What the task asks —
Output only the stretch of the listing that starts at the line containing "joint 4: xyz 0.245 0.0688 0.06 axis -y" and ends at the line containing "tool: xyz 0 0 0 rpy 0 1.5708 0", reproduced exactly with both ends.

Available data —
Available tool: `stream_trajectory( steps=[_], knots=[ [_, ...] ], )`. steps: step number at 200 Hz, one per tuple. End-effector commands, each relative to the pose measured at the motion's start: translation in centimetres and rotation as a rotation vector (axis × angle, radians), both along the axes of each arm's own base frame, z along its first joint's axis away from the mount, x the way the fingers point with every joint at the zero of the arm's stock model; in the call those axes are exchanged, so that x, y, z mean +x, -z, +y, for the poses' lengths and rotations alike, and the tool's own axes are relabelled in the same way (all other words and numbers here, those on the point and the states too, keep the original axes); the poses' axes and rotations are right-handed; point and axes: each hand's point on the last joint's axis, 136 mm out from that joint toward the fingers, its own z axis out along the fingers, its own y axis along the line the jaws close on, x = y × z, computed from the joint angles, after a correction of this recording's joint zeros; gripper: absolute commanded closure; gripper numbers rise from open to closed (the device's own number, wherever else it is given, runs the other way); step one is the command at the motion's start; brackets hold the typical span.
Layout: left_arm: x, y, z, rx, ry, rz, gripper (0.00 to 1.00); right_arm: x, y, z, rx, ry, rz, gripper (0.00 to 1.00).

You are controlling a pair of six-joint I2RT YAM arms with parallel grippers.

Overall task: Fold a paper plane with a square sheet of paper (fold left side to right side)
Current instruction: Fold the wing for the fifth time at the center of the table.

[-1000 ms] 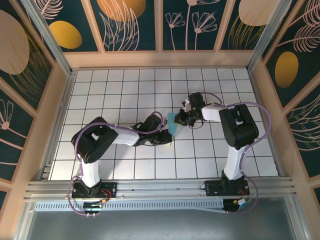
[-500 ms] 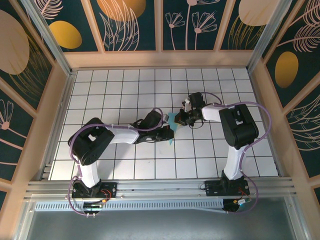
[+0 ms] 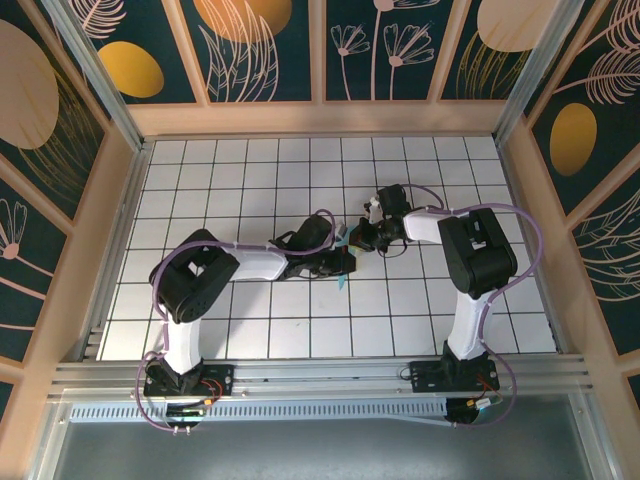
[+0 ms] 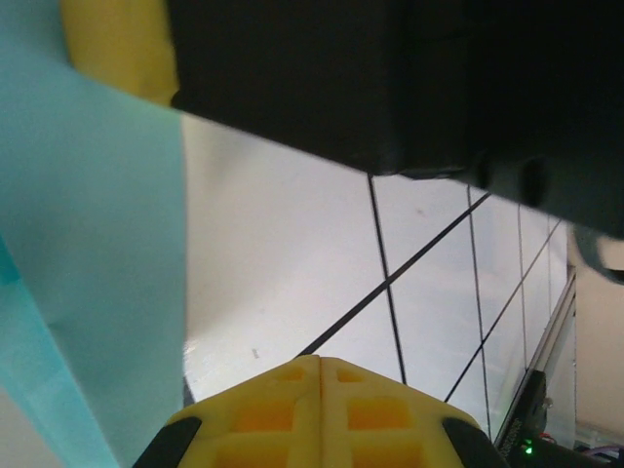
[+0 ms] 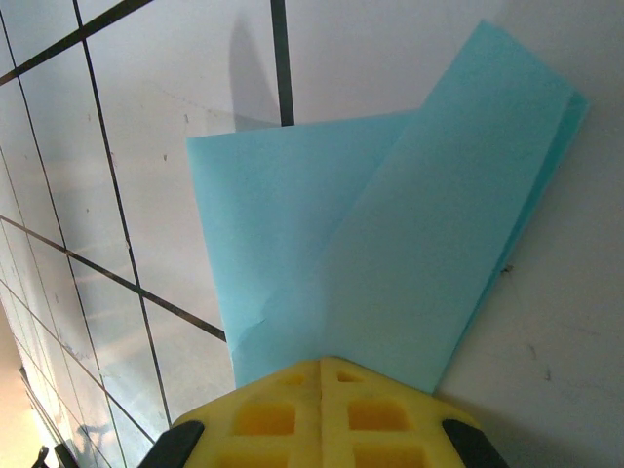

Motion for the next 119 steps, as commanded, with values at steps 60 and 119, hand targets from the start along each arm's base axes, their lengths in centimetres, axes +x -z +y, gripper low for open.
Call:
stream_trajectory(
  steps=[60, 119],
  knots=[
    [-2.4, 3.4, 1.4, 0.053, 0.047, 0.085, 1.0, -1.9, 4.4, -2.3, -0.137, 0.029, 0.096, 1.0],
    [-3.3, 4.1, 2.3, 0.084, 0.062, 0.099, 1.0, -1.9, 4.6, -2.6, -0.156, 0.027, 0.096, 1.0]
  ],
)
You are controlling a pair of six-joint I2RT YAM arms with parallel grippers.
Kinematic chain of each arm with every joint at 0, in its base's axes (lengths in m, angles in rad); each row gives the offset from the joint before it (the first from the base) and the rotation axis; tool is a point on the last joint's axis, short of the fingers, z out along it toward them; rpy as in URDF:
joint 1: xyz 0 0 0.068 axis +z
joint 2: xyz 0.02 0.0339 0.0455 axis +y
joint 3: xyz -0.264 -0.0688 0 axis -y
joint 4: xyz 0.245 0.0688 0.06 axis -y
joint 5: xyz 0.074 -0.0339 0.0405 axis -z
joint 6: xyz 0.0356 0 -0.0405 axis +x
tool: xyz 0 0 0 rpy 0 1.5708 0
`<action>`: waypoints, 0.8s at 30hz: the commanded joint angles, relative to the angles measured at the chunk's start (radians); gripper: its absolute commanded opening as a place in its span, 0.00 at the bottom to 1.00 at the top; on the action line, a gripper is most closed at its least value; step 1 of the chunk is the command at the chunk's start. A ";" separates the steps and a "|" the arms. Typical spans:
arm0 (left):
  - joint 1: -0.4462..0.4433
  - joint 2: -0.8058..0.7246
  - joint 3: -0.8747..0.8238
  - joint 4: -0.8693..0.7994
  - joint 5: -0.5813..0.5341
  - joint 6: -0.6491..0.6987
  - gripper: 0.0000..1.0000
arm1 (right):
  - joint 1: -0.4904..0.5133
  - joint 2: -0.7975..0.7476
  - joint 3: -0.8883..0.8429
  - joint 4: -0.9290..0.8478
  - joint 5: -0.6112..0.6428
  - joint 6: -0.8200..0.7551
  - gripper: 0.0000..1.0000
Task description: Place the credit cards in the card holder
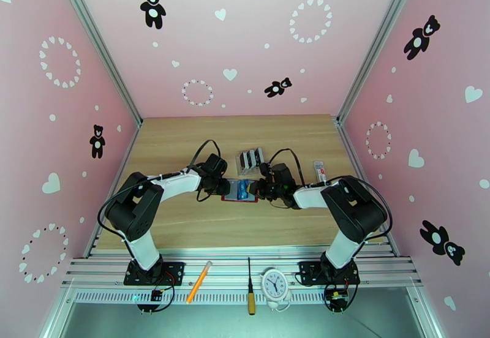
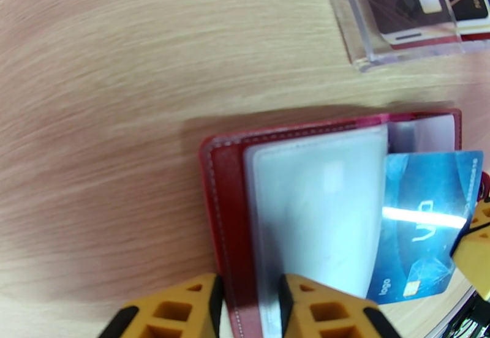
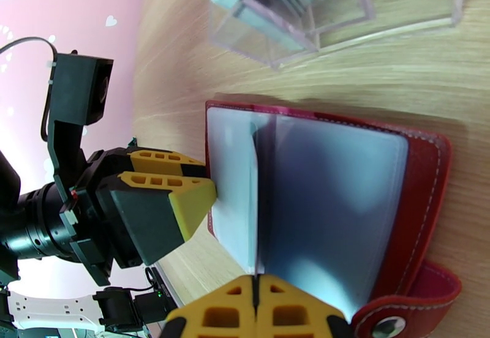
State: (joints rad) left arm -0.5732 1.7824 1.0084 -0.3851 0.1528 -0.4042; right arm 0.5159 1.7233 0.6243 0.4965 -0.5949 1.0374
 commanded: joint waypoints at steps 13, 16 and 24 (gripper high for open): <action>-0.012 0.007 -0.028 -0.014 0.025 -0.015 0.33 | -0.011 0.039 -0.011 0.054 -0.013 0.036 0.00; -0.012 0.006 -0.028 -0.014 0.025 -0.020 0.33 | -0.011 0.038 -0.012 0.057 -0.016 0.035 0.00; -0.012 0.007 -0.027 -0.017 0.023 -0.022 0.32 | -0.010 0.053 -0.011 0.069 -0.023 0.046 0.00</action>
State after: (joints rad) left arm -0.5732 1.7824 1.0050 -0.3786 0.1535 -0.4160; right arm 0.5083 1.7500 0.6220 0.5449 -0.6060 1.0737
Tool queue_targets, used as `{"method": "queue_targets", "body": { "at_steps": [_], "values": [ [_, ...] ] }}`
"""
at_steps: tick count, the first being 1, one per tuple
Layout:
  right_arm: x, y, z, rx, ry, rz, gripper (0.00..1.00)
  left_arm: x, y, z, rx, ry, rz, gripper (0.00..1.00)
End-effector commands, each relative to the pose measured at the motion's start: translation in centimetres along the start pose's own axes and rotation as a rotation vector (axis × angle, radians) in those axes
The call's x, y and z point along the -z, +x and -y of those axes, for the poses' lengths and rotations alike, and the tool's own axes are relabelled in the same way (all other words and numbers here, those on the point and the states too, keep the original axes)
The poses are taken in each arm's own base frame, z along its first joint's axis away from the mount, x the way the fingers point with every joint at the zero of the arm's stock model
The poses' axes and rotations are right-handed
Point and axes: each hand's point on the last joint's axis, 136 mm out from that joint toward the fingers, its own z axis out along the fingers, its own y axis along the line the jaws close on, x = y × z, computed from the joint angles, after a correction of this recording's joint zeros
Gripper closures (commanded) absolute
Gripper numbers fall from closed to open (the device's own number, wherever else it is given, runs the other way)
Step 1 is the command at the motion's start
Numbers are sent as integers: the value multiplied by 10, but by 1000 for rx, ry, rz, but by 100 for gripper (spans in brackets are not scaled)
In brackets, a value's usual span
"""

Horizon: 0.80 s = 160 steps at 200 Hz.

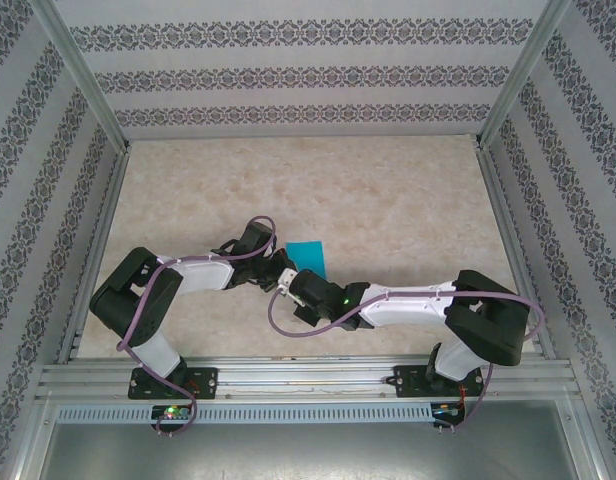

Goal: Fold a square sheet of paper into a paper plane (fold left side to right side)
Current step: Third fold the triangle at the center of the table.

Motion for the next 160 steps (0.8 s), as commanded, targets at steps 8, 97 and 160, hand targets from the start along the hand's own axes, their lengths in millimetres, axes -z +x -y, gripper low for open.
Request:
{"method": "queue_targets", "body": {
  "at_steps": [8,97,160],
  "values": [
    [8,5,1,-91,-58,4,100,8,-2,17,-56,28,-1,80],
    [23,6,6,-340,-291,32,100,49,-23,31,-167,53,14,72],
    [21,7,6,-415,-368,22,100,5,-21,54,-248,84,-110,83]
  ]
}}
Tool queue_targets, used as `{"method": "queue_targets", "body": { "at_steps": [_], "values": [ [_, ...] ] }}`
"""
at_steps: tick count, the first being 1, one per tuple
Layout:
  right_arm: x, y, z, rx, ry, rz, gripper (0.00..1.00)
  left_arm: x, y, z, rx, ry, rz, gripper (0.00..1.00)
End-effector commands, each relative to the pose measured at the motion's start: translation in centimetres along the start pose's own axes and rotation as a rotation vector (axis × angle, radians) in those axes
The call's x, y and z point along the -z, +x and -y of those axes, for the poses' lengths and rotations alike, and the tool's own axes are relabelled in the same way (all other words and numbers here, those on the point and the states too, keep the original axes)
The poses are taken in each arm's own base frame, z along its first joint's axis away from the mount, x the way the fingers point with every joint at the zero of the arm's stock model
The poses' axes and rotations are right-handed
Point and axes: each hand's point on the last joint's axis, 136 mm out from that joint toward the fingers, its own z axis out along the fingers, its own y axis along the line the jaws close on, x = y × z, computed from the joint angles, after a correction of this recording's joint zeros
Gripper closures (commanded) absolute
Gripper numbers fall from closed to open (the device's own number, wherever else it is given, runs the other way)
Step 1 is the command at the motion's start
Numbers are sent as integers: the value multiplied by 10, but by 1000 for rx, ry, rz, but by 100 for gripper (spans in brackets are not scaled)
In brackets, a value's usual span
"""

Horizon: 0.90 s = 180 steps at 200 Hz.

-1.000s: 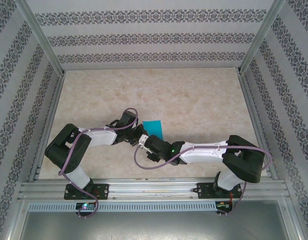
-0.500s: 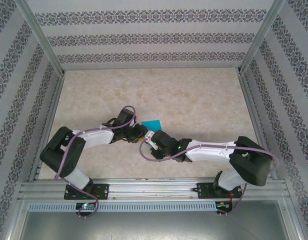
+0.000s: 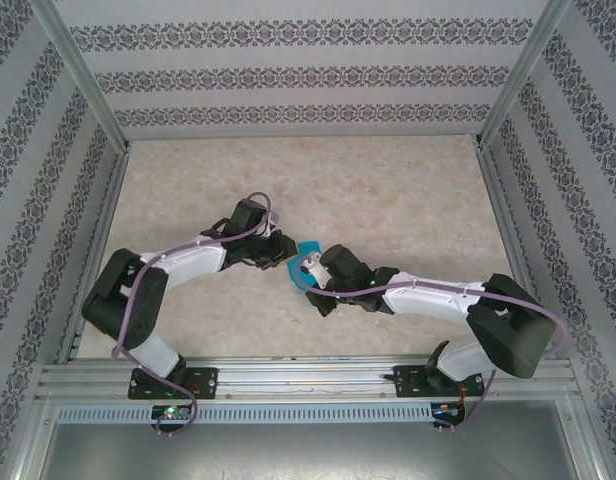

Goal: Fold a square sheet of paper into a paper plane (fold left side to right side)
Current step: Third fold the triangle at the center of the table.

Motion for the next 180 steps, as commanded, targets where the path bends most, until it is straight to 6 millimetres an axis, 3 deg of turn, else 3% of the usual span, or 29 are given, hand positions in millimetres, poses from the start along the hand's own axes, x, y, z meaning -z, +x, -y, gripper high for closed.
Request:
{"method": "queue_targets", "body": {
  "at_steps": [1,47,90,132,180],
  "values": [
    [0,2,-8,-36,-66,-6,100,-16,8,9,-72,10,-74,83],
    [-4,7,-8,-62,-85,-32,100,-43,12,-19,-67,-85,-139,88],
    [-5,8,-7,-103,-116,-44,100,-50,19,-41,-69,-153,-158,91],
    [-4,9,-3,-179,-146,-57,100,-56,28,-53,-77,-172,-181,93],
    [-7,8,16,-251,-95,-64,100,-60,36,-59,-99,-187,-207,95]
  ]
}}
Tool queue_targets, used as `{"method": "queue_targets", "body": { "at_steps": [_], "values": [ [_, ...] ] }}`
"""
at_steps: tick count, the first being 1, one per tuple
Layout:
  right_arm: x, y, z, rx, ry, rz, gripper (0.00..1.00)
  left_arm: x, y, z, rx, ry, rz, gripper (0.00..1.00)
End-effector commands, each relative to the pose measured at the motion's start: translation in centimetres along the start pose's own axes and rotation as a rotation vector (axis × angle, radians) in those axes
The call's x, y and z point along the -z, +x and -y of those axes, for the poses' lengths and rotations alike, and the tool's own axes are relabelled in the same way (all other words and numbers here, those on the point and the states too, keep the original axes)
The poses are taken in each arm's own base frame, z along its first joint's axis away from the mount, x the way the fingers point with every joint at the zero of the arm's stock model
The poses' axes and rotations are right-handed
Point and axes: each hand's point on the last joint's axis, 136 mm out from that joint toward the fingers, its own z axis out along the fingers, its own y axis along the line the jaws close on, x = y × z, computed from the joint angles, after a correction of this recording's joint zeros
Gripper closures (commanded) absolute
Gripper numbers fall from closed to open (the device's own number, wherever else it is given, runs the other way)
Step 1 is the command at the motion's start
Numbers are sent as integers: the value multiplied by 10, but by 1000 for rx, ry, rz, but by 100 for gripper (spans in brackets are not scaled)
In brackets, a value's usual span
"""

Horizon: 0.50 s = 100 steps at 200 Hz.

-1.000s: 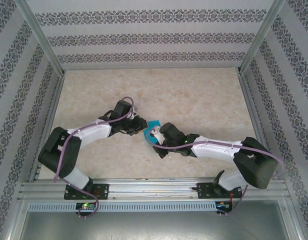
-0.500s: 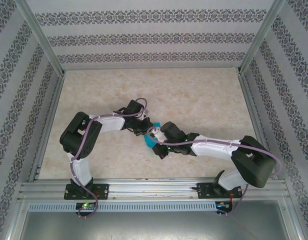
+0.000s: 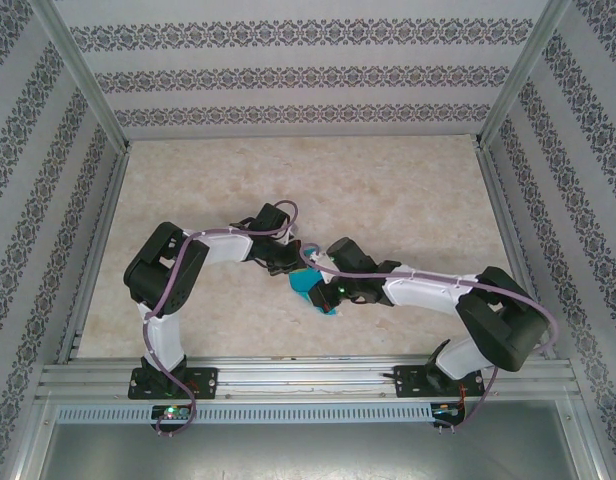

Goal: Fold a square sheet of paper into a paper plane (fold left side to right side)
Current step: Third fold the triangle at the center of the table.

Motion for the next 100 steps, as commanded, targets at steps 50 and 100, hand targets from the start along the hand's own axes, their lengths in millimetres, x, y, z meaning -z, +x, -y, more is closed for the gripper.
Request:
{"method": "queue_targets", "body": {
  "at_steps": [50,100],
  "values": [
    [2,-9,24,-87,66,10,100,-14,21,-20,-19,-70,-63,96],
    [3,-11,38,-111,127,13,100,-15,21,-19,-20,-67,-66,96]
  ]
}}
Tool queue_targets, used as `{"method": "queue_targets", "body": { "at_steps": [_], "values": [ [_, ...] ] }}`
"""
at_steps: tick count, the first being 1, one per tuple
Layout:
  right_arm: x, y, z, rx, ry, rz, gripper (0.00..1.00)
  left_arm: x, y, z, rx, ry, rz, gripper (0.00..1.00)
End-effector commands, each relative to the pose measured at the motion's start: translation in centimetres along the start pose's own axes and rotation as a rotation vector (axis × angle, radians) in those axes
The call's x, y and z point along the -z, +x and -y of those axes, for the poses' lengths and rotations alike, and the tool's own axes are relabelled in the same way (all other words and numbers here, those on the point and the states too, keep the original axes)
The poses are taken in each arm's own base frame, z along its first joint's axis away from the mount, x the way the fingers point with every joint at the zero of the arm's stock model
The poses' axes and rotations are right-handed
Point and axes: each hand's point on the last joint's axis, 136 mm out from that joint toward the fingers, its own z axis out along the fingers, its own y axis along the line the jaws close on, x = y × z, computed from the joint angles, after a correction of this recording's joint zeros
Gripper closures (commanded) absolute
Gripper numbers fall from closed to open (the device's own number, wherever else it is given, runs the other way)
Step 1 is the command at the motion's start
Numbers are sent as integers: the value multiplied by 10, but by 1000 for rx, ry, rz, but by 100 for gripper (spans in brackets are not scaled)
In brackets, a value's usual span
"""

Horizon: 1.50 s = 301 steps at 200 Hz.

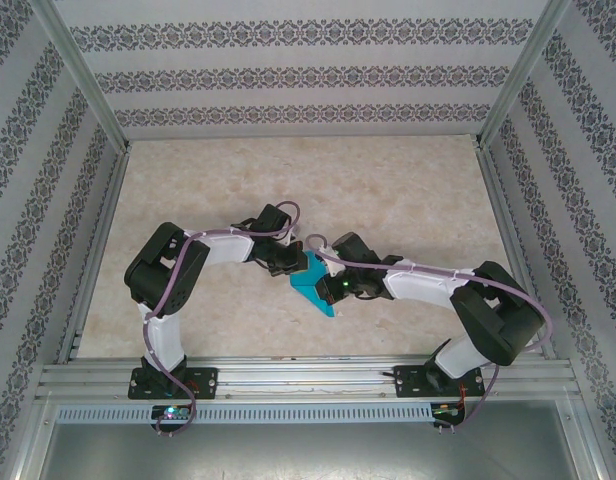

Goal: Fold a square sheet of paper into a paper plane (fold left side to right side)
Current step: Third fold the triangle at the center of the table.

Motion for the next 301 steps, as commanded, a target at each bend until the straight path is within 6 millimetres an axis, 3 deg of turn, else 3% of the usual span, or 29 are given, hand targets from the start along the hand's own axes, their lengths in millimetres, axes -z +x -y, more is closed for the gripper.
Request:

Answer below —
joint 4: xyz 0.245 0.0688 0.06 axis -y
joint 5: xyz 0.074 -0.0339 0.0405 axis -z
joint 6: xyz 0.0356 0 -0.0405 axis +x
tool: xyz 0 0 0 rpy 0 1.5708 0

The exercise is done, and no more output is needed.